The thighs are the hardest working of the muscles used while running. Many muscles work together to shape and form the thigh, including the rectus femoris muscle, the sartotious muscle, the vastus medialis muscle, the vastus lateralis muscle, the adductor longus muscle, the gracilis muscle, the pectineus muscle, the illiopsoas muscle, the tensor fasciae latae muscle and the biceps femoris muscle. Any combination of these muscles can be affected by burning while running.

Muscle Tears

The burning and soreness in the thighs that accompany running may be associated with microscopic muscle tearing and breakdown from muscle tissue damage on a molecular level. Muscle tissue injury from running is generally a slight tearing and stretching of the muscles and usually heals within a few days. This rarely causes any harm and, in fact, may stimulate muscle growth, conditioning an individual to accommodate running more effectively.

Lactic Acidosis

Lactic acidosis may be a cause of the burning pain that sometimes accompanies heavy exercise, says the "American Journal of Physiology." Running is an aerobic exercise, which means it requires a generous supply of oxygen. The body uses oxygen and nutrients as sources of energy while running. When the oxygen consumption is very high, the body begins to use anaerobic metabolism, which does not require oxygen, to produce energy. The byproduct of anaerobic metabolism is a chemical called lactic acid, which is acidic, meaning it has a low pH. Most human tissue, including muscles, sense an irritation and burning when exposed to acidic materials such as lactic acid. This is not dangerous or abrasive, but it can cause burning of the thighs while running.

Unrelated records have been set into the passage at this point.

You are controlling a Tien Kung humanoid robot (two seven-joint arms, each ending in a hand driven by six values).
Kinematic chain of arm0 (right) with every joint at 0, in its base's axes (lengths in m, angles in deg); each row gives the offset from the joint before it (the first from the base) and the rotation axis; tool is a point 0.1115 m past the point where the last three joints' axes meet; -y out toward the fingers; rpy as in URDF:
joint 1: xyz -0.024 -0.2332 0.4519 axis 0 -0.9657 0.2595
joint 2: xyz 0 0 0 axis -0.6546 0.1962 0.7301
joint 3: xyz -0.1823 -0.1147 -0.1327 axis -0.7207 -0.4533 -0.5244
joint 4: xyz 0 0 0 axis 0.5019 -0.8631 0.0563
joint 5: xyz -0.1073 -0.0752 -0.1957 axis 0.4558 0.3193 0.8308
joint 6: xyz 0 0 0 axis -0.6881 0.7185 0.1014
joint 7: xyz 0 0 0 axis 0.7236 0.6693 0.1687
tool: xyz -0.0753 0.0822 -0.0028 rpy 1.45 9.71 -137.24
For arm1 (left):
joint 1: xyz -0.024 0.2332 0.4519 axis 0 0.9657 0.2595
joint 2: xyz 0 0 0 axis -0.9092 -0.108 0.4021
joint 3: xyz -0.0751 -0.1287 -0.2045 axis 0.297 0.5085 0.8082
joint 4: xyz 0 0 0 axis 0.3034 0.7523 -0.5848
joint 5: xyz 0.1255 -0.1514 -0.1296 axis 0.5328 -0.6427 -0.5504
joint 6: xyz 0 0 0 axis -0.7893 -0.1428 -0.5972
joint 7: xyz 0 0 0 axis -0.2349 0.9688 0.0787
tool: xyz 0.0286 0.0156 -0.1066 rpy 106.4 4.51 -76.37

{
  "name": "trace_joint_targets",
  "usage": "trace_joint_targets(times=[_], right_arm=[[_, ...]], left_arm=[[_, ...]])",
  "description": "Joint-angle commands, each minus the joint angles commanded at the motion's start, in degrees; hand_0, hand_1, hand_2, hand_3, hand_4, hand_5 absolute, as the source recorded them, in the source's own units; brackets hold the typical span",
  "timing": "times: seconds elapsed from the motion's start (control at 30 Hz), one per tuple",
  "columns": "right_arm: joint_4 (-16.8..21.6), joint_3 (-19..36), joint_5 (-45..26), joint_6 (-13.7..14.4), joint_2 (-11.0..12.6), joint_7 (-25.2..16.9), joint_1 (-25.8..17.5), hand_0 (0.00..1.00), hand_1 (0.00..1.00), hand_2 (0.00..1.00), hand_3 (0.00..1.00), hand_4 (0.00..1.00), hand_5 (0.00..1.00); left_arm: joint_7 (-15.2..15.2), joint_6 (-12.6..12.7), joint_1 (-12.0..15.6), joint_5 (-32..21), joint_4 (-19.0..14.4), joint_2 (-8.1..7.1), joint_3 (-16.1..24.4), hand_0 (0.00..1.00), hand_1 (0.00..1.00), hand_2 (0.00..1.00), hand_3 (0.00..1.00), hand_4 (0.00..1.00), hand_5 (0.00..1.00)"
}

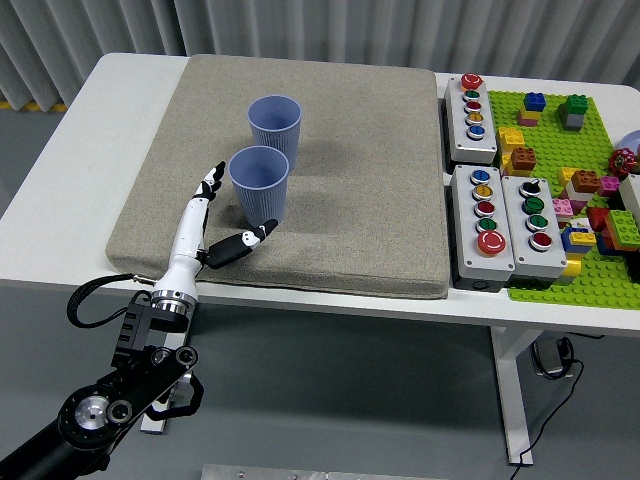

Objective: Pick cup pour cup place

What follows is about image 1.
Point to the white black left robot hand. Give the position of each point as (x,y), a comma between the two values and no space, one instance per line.
(187,235)

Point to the blue ribbed cup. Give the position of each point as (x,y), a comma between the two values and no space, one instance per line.
(260,195)
(277,130)

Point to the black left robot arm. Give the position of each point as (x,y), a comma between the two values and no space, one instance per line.
(90,415)

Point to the grey-brown cushion mat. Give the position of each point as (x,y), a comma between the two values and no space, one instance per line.
(360,200)

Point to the white table leg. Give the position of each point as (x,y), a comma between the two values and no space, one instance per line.
(515,390)
(152,426)

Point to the grey pleated curtain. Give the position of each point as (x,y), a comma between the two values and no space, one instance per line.
(300,25)

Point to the wide grey five-button box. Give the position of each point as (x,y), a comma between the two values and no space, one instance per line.
(467,250)

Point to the slim grey five-button box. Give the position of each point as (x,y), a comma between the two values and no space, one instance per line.
(457,120)

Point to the orange building block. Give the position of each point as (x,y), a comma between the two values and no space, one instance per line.
(522,160)

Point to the blue yellow pink block stack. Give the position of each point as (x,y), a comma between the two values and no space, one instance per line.
(532,102)

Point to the green studded baseplate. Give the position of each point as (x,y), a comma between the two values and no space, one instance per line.
(550,145)

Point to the pink building block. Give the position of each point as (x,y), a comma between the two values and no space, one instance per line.
(609,186)
(562,207)

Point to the grey power adapter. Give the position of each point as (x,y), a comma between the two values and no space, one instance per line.
(547,356)

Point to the small yellow building block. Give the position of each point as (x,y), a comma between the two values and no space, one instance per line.
(566,176)

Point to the yellow round block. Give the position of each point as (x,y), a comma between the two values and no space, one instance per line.
(570,269)

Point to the orange white block stack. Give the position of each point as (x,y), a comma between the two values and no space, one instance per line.
(585,181)

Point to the green grey block stack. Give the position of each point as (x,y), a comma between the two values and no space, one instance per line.
(575,110)

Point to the red building block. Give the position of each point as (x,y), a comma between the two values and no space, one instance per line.
(597,220)

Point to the large green building block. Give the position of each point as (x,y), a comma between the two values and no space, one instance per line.
(622,230)

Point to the red valve handwheel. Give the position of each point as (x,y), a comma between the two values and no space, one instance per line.
(621,162)

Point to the large white block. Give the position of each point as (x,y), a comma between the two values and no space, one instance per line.
(632,197)

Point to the pale blue bowl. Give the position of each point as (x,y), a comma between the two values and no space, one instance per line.
(632,141)

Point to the grey selector switch button box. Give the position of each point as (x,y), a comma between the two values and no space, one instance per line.
(517,240)

Conditioning to Reduce Burn

Conditioning can have an impact on the development of lactic acidosis and muscle tearing while running. When muscles are trained for distance or sprint running, their capacity to endure stretching and to maintain energy requirements without switching to anaerobic energy production improves; therefore, the burning from lactic acidosis and muscle tearing and stretching are less likely to occur.

Nutrition for Reduced Burn

Dehydration can contribute to the muscle damage that causes burning while running. Some nutrients ingested before running may minimize the effects of acidosis by counteracting the acidic pH of lactic acid, according to a 2011"Sports Medicine" analysis. Proper hydration and well-tailored nutrition may prevent some development of burning sensation of the thighs while running.